Я стою за Сарой, мои руки в карманах. Могу представить, как выгляжу со стороны: я похож на подростка из книг. Но я настоящий, и никто не изменит мою историю, не вычеркнет из текста неприятные моменты. И эти внезапные сокращения сердца ощущаются очень реально. Мне придётся додумывать, что произошло с Сарой, пока я отсутствовал.

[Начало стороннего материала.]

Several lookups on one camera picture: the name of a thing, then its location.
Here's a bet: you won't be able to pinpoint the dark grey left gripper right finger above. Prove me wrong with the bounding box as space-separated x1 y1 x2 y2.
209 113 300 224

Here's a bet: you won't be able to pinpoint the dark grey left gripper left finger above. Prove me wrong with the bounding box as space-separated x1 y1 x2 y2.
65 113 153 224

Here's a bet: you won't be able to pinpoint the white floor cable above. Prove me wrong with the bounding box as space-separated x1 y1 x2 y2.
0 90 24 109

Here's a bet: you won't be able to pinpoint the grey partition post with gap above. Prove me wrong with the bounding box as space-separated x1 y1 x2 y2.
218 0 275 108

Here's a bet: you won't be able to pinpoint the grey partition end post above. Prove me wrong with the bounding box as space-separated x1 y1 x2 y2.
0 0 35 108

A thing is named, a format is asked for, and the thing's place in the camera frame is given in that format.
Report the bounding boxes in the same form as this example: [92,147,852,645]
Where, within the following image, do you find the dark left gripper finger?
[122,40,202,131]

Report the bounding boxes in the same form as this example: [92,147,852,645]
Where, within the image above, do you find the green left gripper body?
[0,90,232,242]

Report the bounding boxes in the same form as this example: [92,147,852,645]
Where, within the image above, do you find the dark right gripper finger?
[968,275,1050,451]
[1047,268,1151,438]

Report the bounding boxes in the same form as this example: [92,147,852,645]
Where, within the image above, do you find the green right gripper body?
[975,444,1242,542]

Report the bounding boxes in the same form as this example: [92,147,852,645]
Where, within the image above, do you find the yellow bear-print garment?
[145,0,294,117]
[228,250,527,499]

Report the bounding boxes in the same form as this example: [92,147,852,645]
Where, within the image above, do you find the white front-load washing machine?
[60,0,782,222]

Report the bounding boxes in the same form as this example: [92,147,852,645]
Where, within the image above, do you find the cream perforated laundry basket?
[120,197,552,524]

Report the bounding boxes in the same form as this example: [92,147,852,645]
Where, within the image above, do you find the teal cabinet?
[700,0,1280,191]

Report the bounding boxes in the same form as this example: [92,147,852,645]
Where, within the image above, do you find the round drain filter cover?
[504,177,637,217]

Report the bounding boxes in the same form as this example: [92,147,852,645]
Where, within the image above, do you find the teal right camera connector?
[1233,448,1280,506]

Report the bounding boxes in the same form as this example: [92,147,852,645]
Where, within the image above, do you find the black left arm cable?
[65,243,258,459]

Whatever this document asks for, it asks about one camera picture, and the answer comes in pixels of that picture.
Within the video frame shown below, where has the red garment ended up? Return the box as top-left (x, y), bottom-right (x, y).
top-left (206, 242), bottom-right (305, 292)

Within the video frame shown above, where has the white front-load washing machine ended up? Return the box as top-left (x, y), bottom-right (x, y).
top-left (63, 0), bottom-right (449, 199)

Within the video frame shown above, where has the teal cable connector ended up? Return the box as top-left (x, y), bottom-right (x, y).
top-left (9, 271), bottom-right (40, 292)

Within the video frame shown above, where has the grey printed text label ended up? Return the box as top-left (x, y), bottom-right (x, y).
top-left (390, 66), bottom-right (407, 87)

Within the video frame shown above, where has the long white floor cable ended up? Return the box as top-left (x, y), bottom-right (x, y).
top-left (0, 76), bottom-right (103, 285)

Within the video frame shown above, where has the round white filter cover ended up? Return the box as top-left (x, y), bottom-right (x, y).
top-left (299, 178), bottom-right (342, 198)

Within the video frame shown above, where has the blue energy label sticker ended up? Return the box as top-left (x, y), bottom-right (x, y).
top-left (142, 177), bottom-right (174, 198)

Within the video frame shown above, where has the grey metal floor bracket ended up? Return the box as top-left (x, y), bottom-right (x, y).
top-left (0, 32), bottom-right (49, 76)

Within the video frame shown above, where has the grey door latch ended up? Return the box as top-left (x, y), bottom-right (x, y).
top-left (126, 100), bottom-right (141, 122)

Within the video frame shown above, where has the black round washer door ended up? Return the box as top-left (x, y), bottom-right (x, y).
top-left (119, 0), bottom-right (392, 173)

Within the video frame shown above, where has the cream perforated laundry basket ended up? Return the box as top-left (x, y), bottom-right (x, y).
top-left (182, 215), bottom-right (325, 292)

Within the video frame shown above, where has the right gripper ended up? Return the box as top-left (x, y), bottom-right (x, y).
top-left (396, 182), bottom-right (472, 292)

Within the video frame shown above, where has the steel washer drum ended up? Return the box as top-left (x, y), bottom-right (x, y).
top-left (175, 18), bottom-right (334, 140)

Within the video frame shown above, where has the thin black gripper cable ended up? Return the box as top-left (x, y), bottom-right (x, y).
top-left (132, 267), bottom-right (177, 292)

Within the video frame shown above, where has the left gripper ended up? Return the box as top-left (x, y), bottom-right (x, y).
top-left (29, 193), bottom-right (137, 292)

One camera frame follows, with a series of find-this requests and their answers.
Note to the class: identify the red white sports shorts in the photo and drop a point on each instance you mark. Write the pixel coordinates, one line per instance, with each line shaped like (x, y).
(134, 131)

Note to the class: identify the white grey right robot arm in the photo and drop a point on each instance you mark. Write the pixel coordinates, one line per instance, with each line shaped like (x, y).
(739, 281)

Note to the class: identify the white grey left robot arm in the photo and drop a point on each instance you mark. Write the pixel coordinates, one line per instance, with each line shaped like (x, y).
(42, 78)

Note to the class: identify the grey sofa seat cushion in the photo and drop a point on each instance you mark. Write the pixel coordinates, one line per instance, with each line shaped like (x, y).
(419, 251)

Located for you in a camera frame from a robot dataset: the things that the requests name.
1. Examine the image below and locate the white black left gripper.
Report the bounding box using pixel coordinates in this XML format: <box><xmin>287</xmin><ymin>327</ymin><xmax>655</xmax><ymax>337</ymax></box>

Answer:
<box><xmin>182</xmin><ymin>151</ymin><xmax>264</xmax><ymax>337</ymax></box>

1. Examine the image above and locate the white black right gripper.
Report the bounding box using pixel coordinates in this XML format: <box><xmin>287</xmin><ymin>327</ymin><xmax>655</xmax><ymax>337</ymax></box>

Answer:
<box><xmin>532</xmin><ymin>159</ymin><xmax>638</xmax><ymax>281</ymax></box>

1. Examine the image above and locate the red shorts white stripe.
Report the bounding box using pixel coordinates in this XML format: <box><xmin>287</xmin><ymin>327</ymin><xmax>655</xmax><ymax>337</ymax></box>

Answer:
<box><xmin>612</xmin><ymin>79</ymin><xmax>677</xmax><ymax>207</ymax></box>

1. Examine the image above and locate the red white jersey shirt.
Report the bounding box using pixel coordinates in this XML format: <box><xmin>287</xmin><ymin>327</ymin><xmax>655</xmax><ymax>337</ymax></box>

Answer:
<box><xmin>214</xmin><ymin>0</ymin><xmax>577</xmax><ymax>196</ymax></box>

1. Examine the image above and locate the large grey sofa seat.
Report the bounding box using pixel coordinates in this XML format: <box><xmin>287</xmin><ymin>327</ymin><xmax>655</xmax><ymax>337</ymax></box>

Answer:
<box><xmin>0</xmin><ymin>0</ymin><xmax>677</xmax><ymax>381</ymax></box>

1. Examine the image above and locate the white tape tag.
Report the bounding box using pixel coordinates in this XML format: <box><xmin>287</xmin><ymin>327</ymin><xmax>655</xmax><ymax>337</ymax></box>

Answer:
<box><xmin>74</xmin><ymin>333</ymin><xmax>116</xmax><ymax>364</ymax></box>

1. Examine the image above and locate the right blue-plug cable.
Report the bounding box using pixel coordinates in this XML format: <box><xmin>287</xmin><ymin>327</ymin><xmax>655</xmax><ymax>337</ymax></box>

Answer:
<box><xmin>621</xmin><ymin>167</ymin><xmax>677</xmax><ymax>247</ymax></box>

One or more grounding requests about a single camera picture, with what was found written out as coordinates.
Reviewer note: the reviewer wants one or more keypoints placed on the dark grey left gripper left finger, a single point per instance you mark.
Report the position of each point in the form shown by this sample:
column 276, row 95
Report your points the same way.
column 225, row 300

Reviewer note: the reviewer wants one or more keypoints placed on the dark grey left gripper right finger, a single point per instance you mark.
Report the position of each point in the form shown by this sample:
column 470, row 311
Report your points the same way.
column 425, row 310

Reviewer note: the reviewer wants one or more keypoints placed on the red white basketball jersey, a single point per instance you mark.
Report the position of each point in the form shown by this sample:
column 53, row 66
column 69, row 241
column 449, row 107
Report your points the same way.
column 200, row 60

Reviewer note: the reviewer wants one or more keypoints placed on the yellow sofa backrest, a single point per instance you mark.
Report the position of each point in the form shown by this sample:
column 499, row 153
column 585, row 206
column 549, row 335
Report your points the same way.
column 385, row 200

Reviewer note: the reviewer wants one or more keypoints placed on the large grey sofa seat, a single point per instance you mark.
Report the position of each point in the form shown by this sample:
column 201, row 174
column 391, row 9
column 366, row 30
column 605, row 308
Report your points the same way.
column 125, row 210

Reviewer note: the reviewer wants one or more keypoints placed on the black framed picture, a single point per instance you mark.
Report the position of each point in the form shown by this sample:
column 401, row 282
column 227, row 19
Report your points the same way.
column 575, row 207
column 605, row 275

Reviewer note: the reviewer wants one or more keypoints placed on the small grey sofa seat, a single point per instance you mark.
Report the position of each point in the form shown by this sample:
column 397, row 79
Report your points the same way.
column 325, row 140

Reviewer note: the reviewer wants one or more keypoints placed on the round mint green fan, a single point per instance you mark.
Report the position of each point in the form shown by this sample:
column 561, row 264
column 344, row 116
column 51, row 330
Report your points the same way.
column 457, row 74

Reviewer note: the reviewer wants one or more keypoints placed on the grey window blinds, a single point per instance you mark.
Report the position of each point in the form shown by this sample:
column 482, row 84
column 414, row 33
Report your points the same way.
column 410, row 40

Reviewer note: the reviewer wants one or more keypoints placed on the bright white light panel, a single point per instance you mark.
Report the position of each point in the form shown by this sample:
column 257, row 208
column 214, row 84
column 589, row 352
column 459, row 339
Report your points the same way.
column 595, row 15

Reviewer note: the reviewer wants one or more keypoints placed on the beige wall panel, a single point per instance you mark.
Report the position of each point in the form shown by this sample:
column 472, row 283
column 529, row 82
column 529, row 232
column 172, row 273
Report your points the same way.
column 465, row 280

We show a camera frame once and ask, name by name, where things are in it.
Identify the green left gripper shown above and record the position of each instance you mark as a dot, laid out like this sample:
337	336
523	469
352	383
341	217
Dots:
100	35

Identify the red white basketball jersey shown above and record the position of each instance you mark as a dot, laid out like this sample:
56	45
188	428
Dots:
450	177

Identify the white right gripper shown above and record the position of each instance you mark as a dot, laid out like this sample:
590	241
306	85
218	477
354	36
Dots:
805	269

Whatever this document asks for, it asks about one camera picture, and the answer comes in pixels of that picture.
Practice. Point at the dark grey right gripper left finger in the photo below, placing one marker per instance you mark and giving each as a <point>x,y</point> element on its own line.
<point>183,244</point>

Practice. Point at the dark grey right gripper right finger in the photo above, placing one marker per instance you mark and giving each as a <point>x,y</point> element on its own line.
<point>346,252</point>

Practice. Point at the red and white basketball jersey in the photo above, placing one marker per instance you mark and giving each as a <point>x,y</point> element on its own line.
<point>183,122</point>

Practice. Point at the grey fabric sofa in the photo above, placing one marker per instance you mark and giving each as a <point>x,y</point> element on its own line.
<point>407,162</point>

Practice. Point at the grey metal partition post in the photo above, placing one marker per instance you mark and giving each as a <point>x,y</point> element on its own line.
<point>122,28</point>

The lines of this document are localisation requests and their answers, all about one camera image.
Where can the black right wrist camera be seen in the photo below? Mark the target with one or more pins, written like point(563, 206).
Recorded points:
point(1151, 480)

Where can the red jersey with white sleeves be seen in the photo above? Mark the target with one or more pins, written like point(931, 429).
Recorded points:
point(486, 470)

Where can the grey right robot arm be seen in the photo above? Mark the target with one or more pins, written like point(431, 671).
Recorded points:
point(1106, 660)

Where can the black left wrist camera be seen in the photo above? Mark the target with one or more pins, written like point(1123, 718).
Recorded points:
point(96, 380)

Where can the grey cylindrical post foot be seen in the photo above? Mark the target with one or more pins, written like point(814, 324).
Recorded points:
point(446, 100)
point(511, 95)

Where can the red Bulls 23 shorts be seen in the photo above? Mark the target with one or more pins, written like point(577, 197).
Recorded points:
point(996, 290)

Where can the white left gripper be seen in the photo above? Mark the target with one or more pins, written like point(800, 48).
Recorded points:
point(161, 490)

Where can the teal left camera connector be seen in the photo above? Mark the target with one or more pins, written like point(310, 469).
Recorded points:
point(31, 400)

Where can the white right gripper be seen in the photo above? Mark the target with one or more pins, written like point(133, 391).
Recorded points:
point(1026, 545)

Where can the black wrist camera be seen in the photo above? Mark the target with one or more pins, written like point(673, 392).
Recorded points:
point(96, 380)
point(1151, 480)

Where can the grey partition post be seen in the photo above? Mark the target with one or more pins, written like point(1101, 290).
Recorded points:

– Я сожалею о том, что приняла решение прежде, чем осознала насколько это грязно. Я просто хотела спасти тебя.
– Сара, говори.
Она поворачивается на меня.
– Не смотри так озлобленно. Я бы не сделала этого, а он был пьян, – она ведёт к чему-то, но не договаривает.
Я чувствую безнадёгу.
– Был пьян… Кайн? Что он от тебя хотел? Сара!
Противная мелкая дрожь заставляет сотрясаться. Вынимаю руки из карманов, бросаю ладони на плечи вишневолосой и слегка трясу её, с желанием вытряхнуть информацию.
Она не смотрит на меня.
– Я не смогу сказать тебе это. Это… это… очень плохо. Я испугалась, не подумала здраво, – отворачивается и ключ ударяется об замочную скважину, руки Сары дрожат, и она не может прокрутить его.
– Сара!
– Кто-то точно скажет тебе об этом, и тогда… произойдёт то, чего я и Майк боялись с самого начала. Я подготавливаю тебя… и себя.
Ключ проворачивается в замке. Дверь открывается, и Сара проскальзывает в квартиру. Щелчок – Сара заперла дверь, оставив меня одного.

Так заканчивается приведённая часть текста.